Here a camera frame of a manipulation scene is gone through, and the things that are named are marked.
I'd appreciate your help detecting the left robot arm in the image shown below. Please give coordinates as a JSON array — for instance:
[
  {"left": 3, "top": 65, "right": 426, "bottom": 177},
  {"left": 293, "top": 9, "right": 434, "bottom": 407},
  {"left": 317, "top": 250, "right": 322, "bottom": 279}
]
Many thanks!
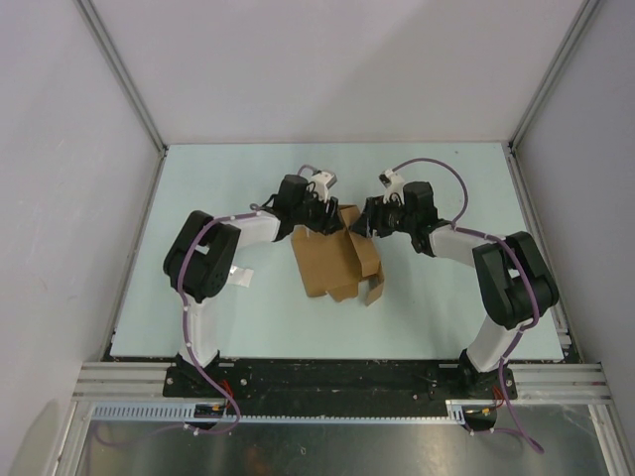
[{"left": 163, "top": 169, "right": 343, "bottom": 397}]

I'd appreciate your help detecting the grey slotted cable duct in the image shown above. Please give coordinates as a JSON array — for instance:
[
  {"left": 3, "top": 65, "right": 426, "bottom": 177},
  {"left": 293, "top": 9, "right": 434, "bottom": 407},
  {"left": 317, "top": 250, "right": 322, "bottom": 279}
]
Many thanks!
[{"left": 91, "top": 400, "right": 495, "bottom": 424}]

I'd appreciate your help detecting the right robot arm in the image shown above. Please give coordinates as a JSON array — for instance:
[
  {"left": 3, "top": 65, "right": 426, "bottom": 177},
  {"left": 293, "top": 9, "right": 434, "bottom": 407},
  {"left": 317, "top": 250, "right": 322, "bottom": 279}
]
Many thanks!
[{"left": 349, "top": 173, "right": 560, "bottom": 398}]

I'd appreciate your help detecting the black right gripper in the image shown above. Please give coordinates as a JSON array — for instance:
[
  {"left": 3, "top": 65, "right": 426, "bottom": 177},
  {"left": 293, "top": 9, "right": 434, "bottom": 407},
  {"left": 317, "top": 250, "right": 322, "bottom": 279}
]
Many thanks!
[{"left": 348, "top": 193, "right": 416, "bottom": 239}]

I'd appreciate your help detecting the aluminium frame rail left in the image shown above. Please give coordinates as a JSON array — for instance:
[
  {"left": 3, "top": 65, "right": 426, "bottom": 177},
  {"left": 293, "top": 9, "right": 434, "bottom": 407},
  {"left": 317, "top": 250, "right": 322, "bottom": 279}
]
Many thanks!
[{"left": 72, "top": 0, "right": 168, "bottom": 155}]

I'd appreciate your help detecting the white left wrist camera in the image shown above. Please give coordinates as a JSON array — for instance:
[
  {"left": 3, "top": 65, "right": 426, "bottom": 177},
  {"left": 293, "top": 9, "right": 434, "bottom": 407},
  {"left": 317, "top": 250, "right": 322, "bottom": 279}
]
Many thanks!
[{"left": 309, "top": 170, "right": 337, "bottom": 202}]

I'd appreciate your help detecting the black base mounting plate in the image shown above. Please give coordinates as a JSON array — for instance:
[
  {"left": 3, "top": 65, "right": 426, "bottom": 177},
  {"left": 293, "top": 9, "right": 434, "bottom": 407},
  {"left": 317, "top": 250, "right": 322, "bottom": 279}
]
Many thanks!
[{"left": 104, "top": 356, "right": 573, "bottom": 401}]

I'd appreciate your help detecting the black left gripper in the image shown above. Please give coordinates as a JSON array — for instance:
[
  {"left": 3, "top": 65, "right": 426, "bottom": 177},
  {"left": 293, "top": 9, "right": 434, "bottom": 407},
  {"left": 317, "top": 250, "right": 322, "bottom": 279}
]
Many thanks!
[{"left": 292, "top": 187, "right": 343, "bottom": 236}]

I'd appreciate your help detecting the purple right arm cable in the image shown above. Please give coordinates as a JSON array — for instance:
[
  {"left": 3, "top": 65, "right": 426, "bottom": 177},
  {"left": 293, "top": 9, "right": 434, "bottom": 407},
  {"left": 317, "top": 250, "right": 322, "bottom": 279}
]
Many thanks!
[{"left": 391, "top": 157, "right": 545, "bottom": 455}]

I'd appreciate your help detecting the aluminium frame rail right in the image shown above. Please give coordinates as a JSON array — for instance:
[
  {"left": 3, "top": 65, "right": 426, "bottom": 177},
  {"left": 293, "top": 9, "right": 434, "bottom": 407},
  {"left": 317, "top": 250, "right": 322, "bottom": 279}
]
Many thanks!
[{"left": 506, "top": 0, "right": 604, "bottom": 155}]

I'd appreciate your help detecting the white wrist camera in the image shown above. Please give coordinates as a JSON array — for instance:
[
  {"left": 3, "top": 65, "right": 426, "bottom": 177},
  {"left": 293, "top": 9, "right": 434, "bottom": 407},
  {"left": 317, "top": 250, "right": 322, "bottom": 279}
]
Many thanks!
[
  {"left": 379, "top": 169, "right": 406, "bottom": 204},
  {"left": 309, "top": 170, "right": 337, "bottom": 202}
]

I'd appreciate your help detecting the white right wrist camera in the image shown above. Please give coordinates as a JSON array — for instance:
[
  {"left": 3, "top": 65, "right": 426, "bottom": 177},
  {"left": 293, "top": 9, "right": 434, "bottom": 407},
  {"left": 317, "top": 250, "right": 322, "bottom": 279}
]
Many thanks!
[{"left": 379, "top": 169, "right": 406, "bottom": 204}]

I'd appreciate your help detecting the brown cardboard box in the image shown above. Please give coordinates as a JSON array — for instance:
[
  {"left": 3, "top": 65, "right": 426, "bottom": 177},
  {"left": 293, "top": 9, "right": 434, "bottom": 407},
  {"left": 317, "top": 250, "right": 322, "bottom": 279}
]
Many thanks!
[{"left": 291, "top": 204, "right": 385, "bottom": 306}]

#### Prompt:
Return every line above verbatim, pictures excluded.

#### Task answer:
Here a camera frame of a manipulation scene is gone through, and the things that are named are marked.
I'd appreciate your help detecting the left robot arm in the image shown below. Please give coordinates as a JSON array — for instance:
[
  {"left": 3, "top": 65, "right": 426, "bottom": 177},
  {"left": 293, "top": 9, "right": 434, "bottom": 407},
  {"left": 317, "top": 250, "right": 322, "bottom": 279}
]
Many thanks!
[{"left": 163, "top": 169, "right": 343, "bottom": 397}]

I'd appreciate your help detecting the grey slotted cable duct in the image shown above. Please give coordinates as a JSON array — for instance:
[
  {"left": 3, "top": 65, "right": 426, "bottom": 177},
  {"left": 293, "top": 9, "right": 434, "bottom": 407},
  {"left": 317, "top": 250, "right": 322, "bottom": 279}
]
Many thanks!
[{"left": 91, "top": 400, "right": 495, "bottom": 424}]

I'd appreciate your help detecting the right robot arm in the image shown above. Please give coordinates as a JSON array — for instance:
[
  {"left": 3, "top": 65, "right": 426, "bottom": 177},
  {"left": 293, "top": 9, "right": 434, "bottom": 407},
  {"left": 317, "top": 250, "right": 322, "bottom": 279}
]
Many thanks!
[{"left": 349, "top": 173, "right": 560, "bottom": 398}]

I'd appreciate your help detecting the black right gripper in the image shown above. Please give coordinates as a JSON array — for instance:
[
  {"left": 3, "top": 65, "right": 426, "bottom": 177},
  {"left": 293, "top": 9, "right": 434, "bottom": 407},
  {"left": 317, "top": 250, "right": 322, "bottom": 279}
]
Many thanks!
[{"left": 348, "top": 193, "right": 416, "bottom": 239}]

I'd appreciate your help detecting the aluminium frame rail left in the image shown above. Please give coordinates as a JSON array — for instance:
[
  {"left": 3, "top": 65, "right": 426, "bottom": 177},
  {"left": 293, "top": 9, "right": 434, "bottom": 407},
  {"left": 317, "top": 250, "right": 322, "bottom": 279}
]
Many thanks!
[{"left": 72, "top": 0, "right": 168, "bottom": 155}]

I'd appreciate your help detecting the white left wrist camera in the image shown above. Please give coordinates as a JSON array — for instance:
[
  {"left": 3, "top": 65, "right": 426, "bottom": 177},
  {"left": 293, "top": 9, "right": 434, "bottom": 407},
  {"left": 317, "top": 250, "right": 322, "bottom": 279}
]
Many thanks!
[{"left": 309, "top": 170, "right": 337, "bottom": 202}]

I'd appreciate your help detecting the black base mounting plate in the image shown above. Please give coordinates as a JSON array — for instance:
[
  {"left": 3, "top": 65, "right": 426, "bottom": 177},
  {"left": 293, "top": 9, "right": 434, "bottom": 407},
  {"left": 317, "top": 250, "right": 322, "bottom": 279}
]
Many thanks!
[{"left": 104, "top": 356, "right": 573, "bottom": 401}]

I'd appreciate your help detecting the black left gripper in the image shown above. Please give coordinates as a JSON array — for instance:
[
  {"left": 3, "top": 65, "right": 426, "bottom": 177},
  {"left": 293, "top": 9, "right": 434, "bottom": 407},
  {"left": 317, "top": 250, "right": 322, "bottom": 279}
]
Many thanks!
[{"left": 292, "top": 187, "right": 343, "bottom": 236}]

I'd appreciate your help detecting the purple right arm cable in the image shown above. Please give coordinates as a JSON array — for instance:
[
  {"left": 3, "top": 65, "right": 426, "bottom": 177},
  {"left": 293, "top": 9, "right": 434, "bottom": 407},
  {"left": 317, "top": 250, "right": 322, "bottom": 279}
]
Many thanks!
[{"left": 391, "top": 157, "right": 545, "bottom": 455}]

I'd appreciate your help detecting the aluminium frame rail right in the image shown above. Please give coordinates as a JSON array — for instance:
[
  {"left": 3, "top": 65, "right": 426, "bottom": 177},
  {"left": 293, "top": 9, "right": 434, "bottom": 407},
  {"left": 317, "top": 250, "right": 322, "bottom": 279}
]
Many thanks!
[{"left": 506, "top": 0, "right": 604, "bottom": 155}]

I'd appreciate your help detecting the white wrist camera in the image shown above. Please give coordinates as a JSON array — for instance:
[
  {"left": 3, "top": 65, "right": 426, "bottom": 177},
  {"left": 293, "top": 9, "right": 434, "bottom": 407},
  {"left": 317, "top": 250, "right": 322, "bottom": 279}
]
Many thanks!
[
  {"left": 379, "top": 169, "right": 406, "bottom": 204},
  {"left": 309, "top": 170, "right": 337, "bottom": 202}
]

I'd appreciate your help detecting the white right wrist camera in the image shown above. Please give coordinates as a JSON array — for instance:
[
  {"left": 3, "top": 65, "right": 426, "bottom": 177},
  {"left": 293, "top": 9, "right": 434, "bottom": 407},
  {"left": 317, "top": 250, "right": 322, "bottom": 279}
]
Many thanks!
[{"left": 379, "top": 169, "right": 406, "bottom": 204}]

I'd appreciate your help detecting the brown cardboard box in the image shown above. Please give coordinates as a JSON array — for instance:
[
  {"left": 3, "top": 65, "right": 426, "bottom": 177},
  {"left": 293, "top": 9, "right": 434, "bottom": 407},
  {"left": 317, "top": 250, "right": 322, "bottom": 279}
]
Many thanks!
[{"left": 291, "top": 204, "right": 385, "bottom": 306}]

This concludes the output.